*** Opening DATA EXCERPT ***

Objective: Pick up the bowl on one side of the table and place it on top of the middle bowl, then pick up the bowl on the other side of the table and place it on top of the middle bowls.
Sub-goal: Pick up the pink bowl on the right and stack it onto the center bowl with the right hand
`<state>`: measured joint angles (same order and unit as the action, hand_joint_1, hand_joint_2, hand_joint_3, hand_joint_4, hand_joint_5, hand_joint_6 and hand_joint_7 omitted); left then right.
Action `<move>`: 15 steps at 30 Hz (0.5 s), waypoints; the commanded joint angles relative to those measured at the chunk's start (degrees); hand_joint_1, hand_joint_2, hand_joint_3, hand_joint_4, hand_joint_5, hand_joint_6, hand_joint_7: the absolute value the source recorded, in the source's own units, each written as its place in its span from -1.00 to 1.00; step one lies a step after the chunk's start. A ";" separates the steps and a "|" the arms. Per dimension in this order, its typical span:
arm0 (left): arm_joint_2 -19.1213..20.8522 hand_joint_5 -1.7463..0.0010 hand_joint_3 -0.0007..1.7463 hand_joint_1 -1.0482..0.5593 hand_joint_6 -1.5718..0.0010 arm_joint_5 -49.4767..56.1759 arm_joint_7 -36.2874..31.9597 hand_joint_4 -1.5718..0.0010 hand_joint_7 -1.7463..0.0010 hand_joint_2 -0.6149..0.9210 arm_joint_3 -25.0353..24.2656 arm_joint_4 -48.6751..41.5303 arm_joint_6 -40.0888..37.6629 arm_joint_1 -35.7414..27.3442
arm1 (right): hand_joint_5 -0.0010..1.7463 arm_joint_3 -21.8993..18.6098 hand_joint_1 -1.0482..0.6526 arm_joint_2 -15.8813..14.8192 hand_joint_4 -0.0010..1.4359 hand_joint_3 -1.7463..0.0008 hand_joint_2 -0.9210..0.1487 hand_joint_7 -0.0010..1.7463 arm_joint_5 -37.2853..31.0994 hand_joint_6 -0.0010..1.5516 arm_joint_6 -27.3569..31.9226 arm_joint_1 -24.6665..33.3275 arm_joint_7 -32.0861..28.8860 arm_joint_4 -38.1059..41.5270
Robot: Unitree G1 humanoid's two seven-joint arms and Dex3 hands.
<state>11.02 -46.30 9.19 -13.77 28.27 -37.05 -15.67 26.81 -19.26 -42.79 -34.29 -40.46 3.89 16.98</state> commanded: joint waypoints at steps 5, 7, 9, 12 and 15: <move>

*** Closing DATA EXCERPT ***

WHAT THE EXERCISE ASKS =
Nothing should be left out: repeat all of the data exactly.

SOLVED PROBLEM =
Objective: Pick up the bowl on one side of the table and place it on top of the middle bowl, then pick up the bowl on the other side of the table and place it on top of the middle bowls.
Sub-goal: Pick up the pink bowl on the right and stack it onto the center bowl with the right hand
`<state>`: measured joint angles (same order and unit as the action, hand_joint_1, hand_joint_2, hand_joint_3, hand_joint_4, hand_joint_5, hand_joint_6 and hand_joint_7 omitted); left then right.
Action `<move>`: 15 steps at 30 Hz (0.5 s), waypoints; the commanded joint angles relative to those measured at the chunk's start (degrees); hand_joint_1, hand_joint_2, hand_joint_3, hand_joint_4, hand_joint_5, hand_joint_6, hand_joint_7: the absolute value the source recorded, in the source's own units, each written as its place in its span from -1.00 to 1.00; step one lies a step after the chunk's start. A ";" separates the steps and a "|" the arms. Per dimension in this order, its typical span:
arm0 (left): arm_joint_2 -19.1213..20.8522 hand_joint_5 -1.7463..0.0010 hand_joint_3 -0.0007..1.7463 hand_joint_1 -1.0482..0.5593 hand_joint_6 -1.5718..0.0010 arm_joint_5 -49.4767..56.1759 arm_joint_7 -36.2874..31.9597 hand_joint_4 -1.5718..0.0010 hand_joint_7 -1.7463..0.0010 hand_joint_2 -0.6149..0.9210 arm_joint_3 -25.0353..24.2656 arm_joint_4 -48.6751..41.5303 arm_joint_6 -40.0888..37.6629 arm_joint_1 -35.7414..27.3442
arm1 (right): hand_joint_5 -0.0010..1.7463 arm_joint_3 -21.8993..18.6098 hand_joint_1 -1.0482..0.6526 arm_joint_2 -15.8813..14.8192 hand_joint_4 -0.0010..1.4359 hand_joint_3 -1.7463..0.0008 hand_joint_2 -0.9210..0.1487 hand_joint_7 -0.0010..1.7463 arm_joint_5 -37.2853..31.0994 hand_joint_6 -0.0010..1.5516 arm_joint_6 -27.3569..31.9226 arm_joint_1 -24.6665..33.3275 arm_joint_7 -32.0861..28.8860 arm_joint_4 -38.1059..41.5270
Robot: Unitree G1 humanoid's two seven-joint arms and Dex3 hands.
<state>11.02 -46.30 9.19 -13.77 28.27 -37.05 -15.67 26.81 -19.26 -42.79 -34.29 -40.46 3.89 16.98</state> commanded: joint waypoints at steps 5, 7, 9, 12 and 15: <move>

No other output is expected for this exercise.